** Dataset excerpts **

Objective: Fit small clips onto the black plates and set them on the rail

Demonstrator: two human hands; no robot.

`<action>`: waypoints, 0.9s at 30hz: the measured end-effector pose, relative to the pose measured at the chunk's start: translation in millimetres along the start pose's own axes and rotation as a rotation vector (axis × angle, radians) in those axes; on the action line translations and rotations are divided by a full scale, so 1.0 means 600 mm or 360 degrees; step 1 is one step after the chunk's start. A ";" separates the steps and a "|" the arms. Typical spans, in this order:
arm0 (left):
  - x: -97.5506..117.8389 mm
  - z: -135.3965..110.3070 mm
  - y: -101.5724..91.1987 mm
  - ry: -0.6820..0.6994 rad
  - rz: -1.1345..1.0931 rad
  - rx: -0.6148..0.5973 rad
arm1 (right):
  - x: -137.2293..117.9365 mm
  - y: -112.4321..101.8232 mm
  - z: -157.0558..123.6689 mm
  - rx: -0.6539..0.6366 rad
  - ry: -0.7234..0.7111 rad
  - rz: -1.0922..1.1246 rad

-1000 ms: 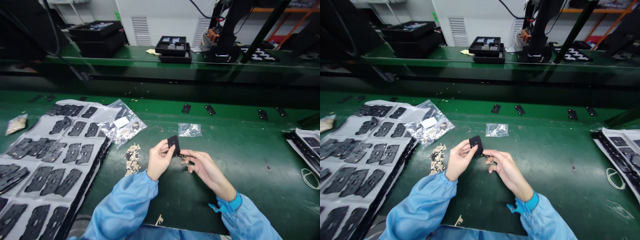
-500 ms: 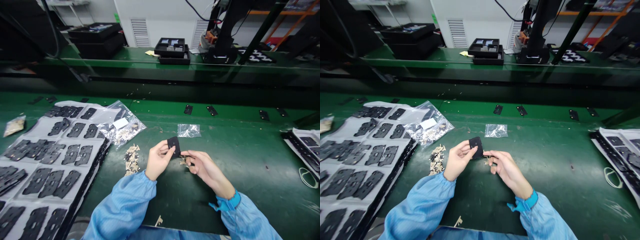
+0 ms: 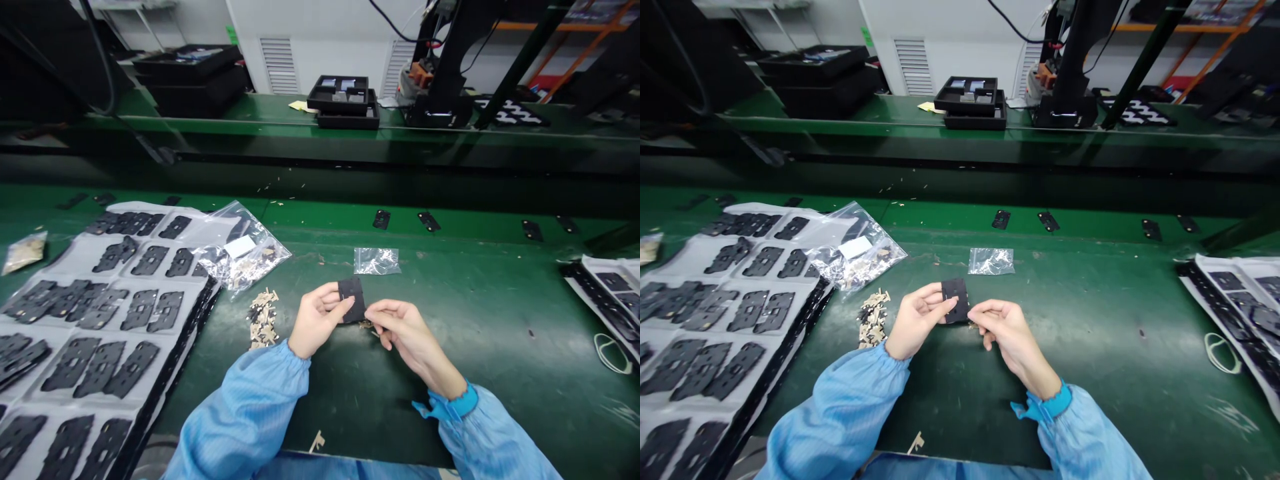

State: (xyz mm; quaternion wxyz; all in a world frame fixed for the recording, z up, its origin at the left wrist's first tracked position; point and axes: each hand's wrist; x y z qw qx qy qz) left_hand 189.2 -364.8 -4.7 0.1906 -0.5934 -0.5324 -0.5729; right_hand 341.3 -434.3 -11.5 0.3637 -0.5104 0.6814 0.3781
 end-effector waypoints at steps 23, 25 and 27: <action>0.007 0.001 -0.006 -0.0218 -0.0209 -0.0153 | -0.011 -0.012 -0.002 -0.0283 0.0096 0.0052; 0.006 0.001 -0.005 -0.0252 -0.0242 -0.0165 | -0.010 -0.014 -0.001 -0.0334 0.0132 0.0073; 0.005 0.000 -0.003 -0.0266 -0.0270 -0.0173 | -0.008 -0.015 0.000 -0.0377 0.0180 0.0109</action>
Point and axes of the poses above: each hand's wrist, its own z-axis towards the middle knuckle, its own y-axis out of the palm, x = y × z, and after that the axes turned 11 degrees about -z, right-handed
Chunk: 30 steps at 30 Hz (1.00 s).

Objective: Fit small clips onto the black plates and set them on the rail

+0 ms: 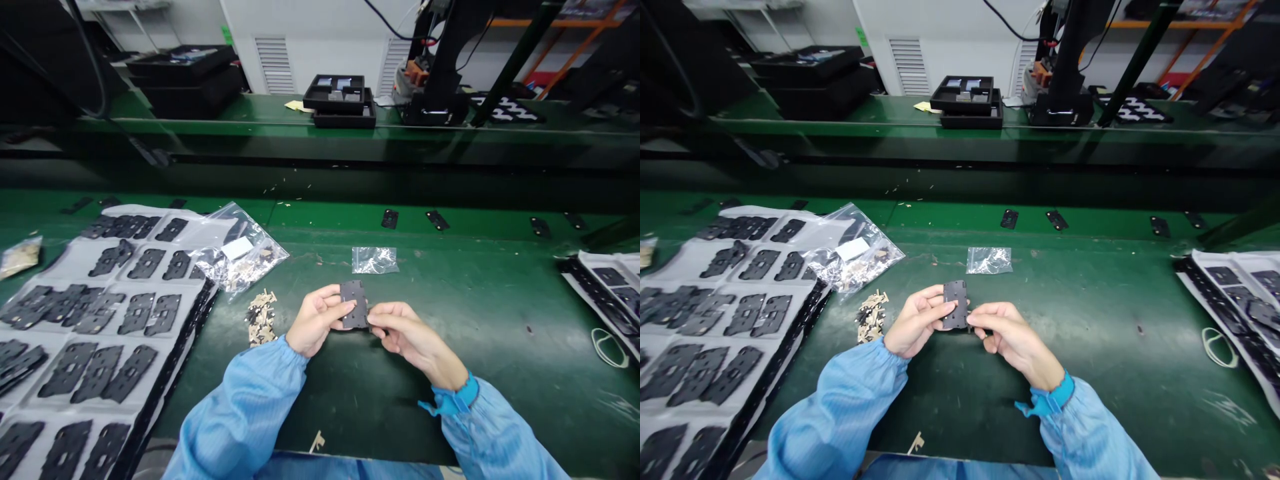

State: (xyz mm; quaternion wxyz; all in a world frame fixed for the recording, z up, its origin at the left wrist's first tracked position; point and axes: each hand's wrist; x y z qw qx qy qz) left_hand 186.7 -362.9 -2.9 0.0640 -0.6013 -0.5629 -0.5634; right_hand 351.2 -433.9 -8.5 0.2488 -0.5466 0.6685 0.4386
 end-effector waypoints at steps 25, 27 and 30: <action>-0.013 -0.007 0.011 0.0319 -0.0051 0.0081 | 0.014 0.033 -0.002 0.0475 -0.0457 0.0044; -0.014 -0.008 0.011 0.0335 -0.0038 0.0086 | 0.016 0.034 -0.002 0.0487 -0.0461 0.0039; -0.015 -0.008 0.012 0.0348 -0.0025 0.0109 | 0.016 0.035 -0.002 0.0512 -0.0458 0.0021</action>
Point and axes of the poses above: each hand's wrist, its own z-axis towards the middle knuckle, its own y-axis out of the palm, x = y × z, and after that the axes turned 11 degrees about -z, right-handed
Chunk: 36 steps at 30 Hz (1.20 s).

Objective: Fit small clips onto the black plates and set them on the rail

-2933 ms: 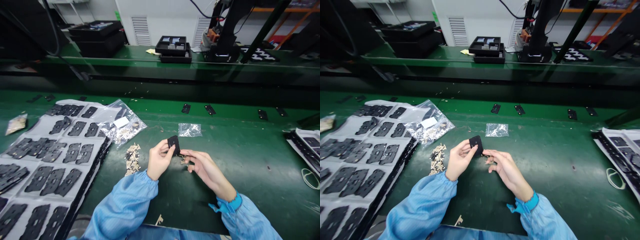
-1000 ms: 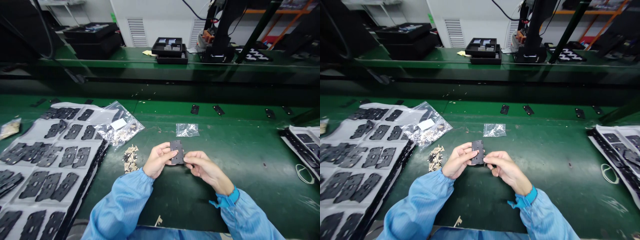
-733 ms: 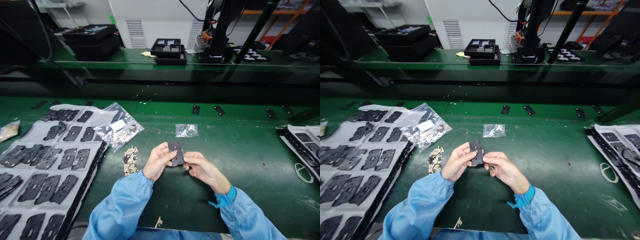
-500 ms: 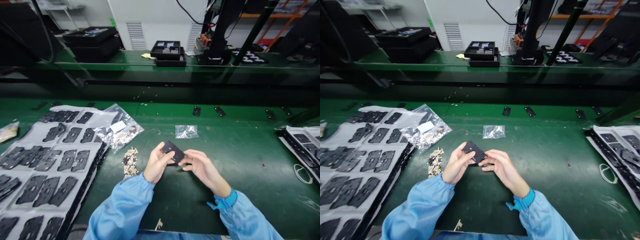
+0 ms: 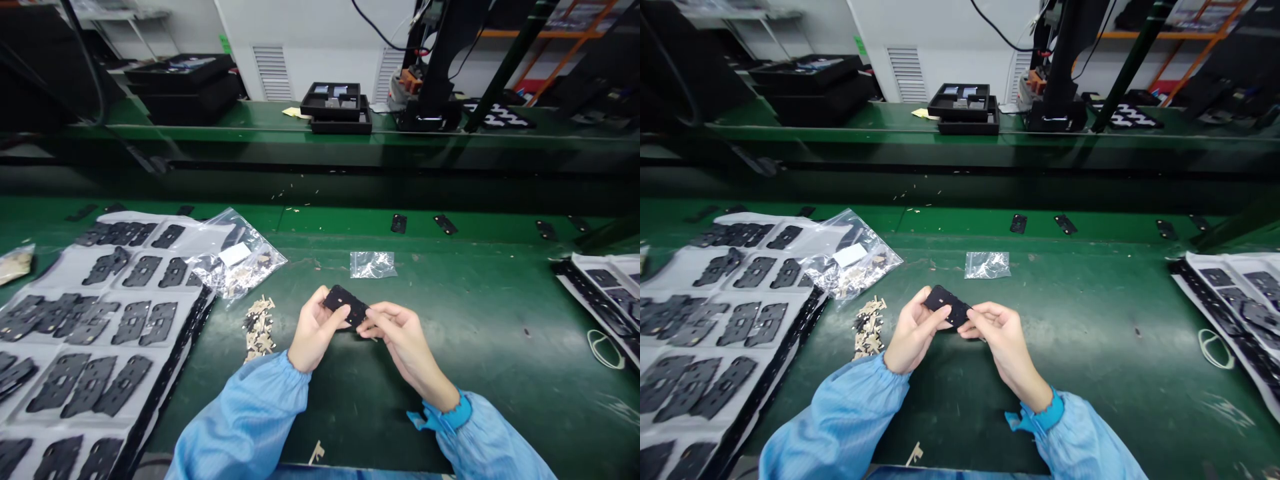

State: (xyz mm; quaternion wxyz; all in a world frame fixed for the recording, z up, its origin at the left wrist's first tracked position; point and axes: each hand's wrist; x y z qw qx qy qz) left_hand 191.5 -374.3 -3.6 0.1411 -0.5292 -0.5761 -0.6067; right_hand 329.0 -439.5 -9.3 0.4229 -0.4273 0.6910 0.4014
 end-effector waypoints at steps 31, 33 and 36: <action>0.005 -0.003 0.001 0.0607 0.0571 -0.0122 | -0.004 -0.001 -0.003 0.0019 -0.0472 -0.0622; 0.006 -0.003 0.001 0.0656 0.0693 -0.0140 | -0.006 -0.003 -0.005 0.0008 -0.0579 -0.0757; 0.008 -0.003 0.003 0.0720 0.0830 -0.0171 | -0.010 -0.005 -0.007 0.0005 -0.0718 -0.0952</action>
Point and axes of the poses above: each hand's wrist, its own z-axis towards the middle knuckle, its own y-axis out of the palm, x = y × z, and after that the axes turned 11 degrees about -z, right-handed
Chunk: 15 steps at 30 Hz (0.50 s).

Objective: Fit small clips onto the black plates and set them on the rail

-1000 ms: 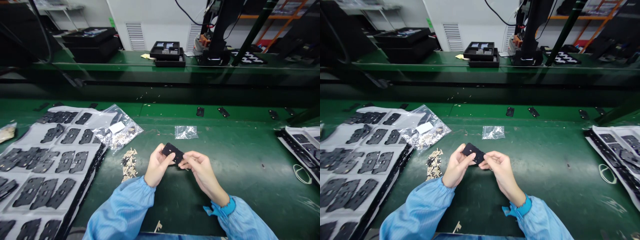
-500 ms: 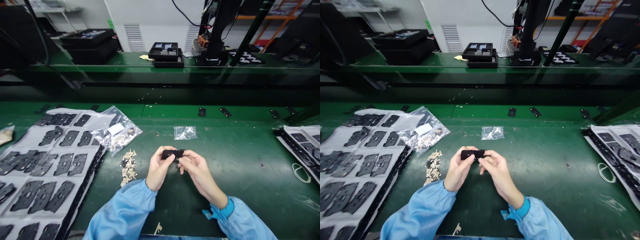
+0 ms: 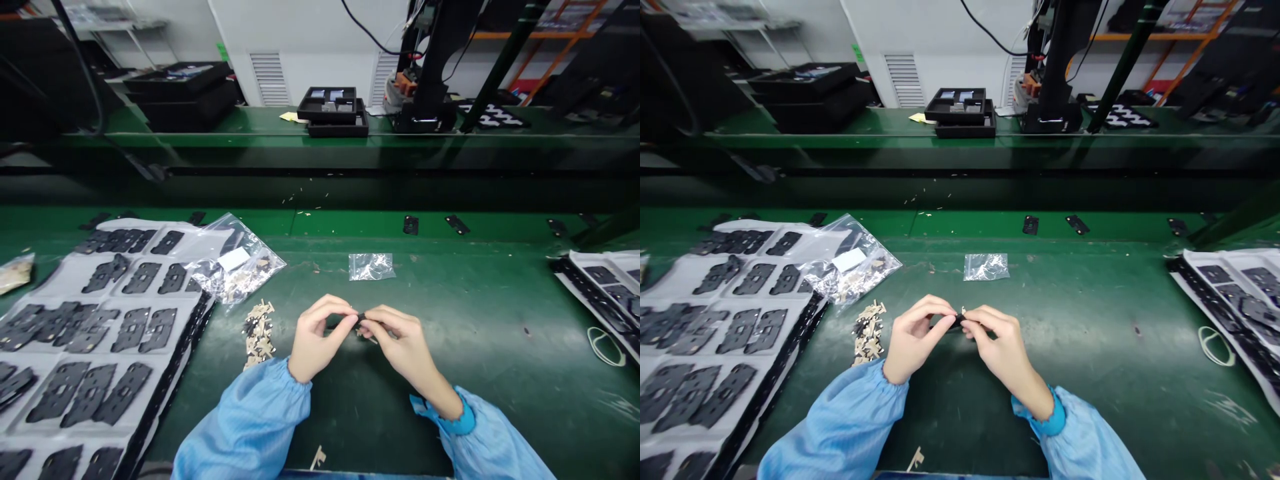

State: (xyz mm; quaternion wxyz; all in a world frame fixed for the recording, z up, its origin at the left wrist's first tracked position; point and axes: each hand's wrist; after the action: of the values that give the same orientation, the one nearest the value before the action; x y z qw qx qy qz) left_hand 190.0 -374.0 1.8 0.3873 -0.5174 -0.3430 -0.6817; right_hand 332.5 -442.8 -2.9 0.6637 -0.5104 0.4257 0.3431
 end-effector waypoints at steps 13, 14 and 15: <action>0.001 -0.001 -0.009 0.0491 0.0462 -0.0269 | 0.020 -0.022 -0.005 -0.0037 -0.0699 -0.0860; 0.000 -0.001 -0.009 0.0502 0.0484 -0.0274 | 0.021 -0.022 -0.006 -0.0042 -0.0723 -0.0914; 0.000 -0.001 -0.009 0.0512 0.0505 -0.0277 | 0.022 -0.022 -0.007 -0.0046 -0.0739 -0.0965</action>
State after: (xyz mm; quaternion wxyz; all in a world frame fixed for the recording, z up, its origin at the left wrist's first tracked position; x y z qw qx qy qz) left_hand 185.1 -372.1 1.6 0.4930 -0.4810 -0.1313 -0.7130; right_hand 349.0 -449.5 -10.3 0.8066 -0.5312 0.0886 0.2436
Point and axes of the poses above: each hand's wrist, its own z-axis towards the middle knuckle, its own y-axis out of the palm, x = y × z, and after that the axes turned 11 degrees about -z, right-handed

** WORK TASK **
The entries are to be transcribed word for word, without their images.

** REPLY TO THE TASK **
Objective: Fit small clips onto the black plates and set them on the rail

Demonstrator: two human hands; no robot.

`<action>`: waypoints, 0.9s at 30hz: the measured end-effector pose, relative to the pose measured at the chunk's start: translation in millimetres along the start pose's own axes and rotation as a rotation vector (axis × angle, radians) in those axes; on the action line translations and rotations are divided by a full scale, so 1.0 means 600 mm or 360 degrees; step 1 is one step after the chunk's start. A ";" separates the steps and a "|" the arms. Typical spans, in this order:
arm0 (left):
  - x: -97.5506..117.8389 mm
  - z: -135.3965..110.3070 mm
  - y: -101.5724..91.1987 mm
  - ry: -0.6820..0.6994 rad
  - rz: -1.1345..1.0931 rad
  - rx: -0.6148..0.5973 rad
arm1 (right):
  - x: -137.2293..117.9365 mm
  - y: -112.4321..101.8232 mm
  - z: -157.0558..123.6689 mm
  - rx: -0.6539..0.6366 rad
  - ry: -0.7234..0.7111 rad
  - rz: -1.0922..1.1246 rad

-1000 ms: 
-500 ms: 
+0 ms: 

State: (xyz mm; quaternion wxyz; all in a world frame fixed for the recording, z up, its origin at the left wrist's first tracked position; point and axes: each hand's wrist; x y z qw qx qy qz) left_hand 189.2 -364.8 -4.7 0.1906 -0.5934 -0.5324 -0.5729; right_hand 341.3 -434.3 -11.5 0.3637 -0.5104 0.6814 0.3781
 end-effector waypoints at steps 23, 25 and 27: <action>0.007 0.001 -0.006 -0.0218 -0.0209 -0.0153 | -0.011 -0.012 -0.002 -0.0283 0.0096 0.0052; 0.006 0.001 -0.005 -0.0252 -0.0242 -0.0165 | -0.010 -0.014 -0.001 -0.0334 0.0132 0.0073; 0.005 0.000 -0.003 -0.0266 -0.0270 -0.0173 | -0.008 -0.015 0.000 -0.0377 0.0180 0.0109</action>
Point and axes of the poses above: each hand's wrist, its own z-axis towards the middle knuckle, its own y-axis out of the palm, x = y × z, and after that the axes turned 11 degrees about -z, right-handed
Chunk: 30 steps at 30 Hz (1.00 s).

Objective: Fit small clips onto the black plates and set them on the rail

+0 ms: 

State: (xyz mm; quaternion wxyz; all in a world frame fixed for the recording, z up, its origin at the left wrist's first tracked position; point and axes: each hand's wrist; x y z qw qx qy qz) left_hand 186.7 -362.9 -2.9 0.0640 -0.6013 -0.5629 -0.5634; right_hand 351.2 -433.9 -8.5 0.2488 -0.5466 0.6685 0.4386
 end-effector waypoints at steps 25, 27 and 30: <action>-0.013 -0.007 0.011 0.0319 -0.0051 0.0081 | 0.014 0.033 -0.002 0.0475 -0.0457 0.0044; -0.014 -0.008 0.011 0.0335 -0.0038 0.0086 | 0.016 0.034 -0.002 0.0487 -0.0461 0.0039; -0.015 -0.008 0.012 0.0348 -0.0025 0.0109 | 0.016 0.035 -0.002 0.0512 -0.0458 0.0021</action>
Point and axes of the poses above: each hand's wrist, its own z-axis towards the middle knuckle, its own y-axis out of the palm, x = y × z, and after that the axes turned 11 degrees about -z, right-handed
Chunk: 36 steps at 30 Hz (1.20 s).

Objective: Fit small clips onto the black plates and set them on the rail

-2933 ms: 
-1000 ms: 
-733 ms: 
-500 ms: 
+0 ms: 

State: (xyz mm; quaternion wxyz; all in a world frame fixed for the recording, z up, its origin at the left wrist's first tracked position; point and axes: each hand's wrist; x y z qw qx qy qz) left_hand 191.5 -374.3 -3.6 0.1411 -0.5292 -0.5761 -0.6067; right_hand 329.0 -439.5 -9.3 0.4229 -0.4273 0.6910 0.4014
 end-effector waypoints at steps 31, 33 and 36: <action>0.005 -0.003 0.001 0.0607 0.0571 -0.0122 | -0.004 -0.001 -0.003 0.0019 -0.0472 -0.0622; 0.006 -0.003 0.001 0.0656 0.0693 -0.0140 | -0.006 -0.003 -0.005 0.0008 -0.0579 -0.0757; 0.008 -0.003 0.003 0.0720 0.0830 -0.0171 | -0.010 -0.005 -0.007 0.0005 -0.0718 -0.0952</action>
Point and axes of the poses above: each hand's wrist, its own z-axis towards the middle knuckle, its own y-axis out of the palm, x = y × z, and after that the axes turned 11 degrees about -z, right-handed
Chunk: 15 steps at 30 Hz (0.50 s).

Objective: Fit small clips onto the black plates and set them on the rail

-1000 ms: 
-500 ms: 
+0 ms: 

State: (xyz mm; quaternion wxyz; all in a world frame fixed for the recording, z up, its origin at the left wrist's first tracked position; point and axes: each hand's wrist; after the action: of the values that give the same orientation, the one nearest the value before the action; x y z qw qx qy qz) left_hand 190.0 -374.0 1.8 0.3873 -0.5174 -0.3430 -0.6817; right_hand 332.5 -442.8 -2.9 0.6637 -0.5104 0.4257 0.3431
 end-effector waypoints at steps 13, 14 and 15: <action>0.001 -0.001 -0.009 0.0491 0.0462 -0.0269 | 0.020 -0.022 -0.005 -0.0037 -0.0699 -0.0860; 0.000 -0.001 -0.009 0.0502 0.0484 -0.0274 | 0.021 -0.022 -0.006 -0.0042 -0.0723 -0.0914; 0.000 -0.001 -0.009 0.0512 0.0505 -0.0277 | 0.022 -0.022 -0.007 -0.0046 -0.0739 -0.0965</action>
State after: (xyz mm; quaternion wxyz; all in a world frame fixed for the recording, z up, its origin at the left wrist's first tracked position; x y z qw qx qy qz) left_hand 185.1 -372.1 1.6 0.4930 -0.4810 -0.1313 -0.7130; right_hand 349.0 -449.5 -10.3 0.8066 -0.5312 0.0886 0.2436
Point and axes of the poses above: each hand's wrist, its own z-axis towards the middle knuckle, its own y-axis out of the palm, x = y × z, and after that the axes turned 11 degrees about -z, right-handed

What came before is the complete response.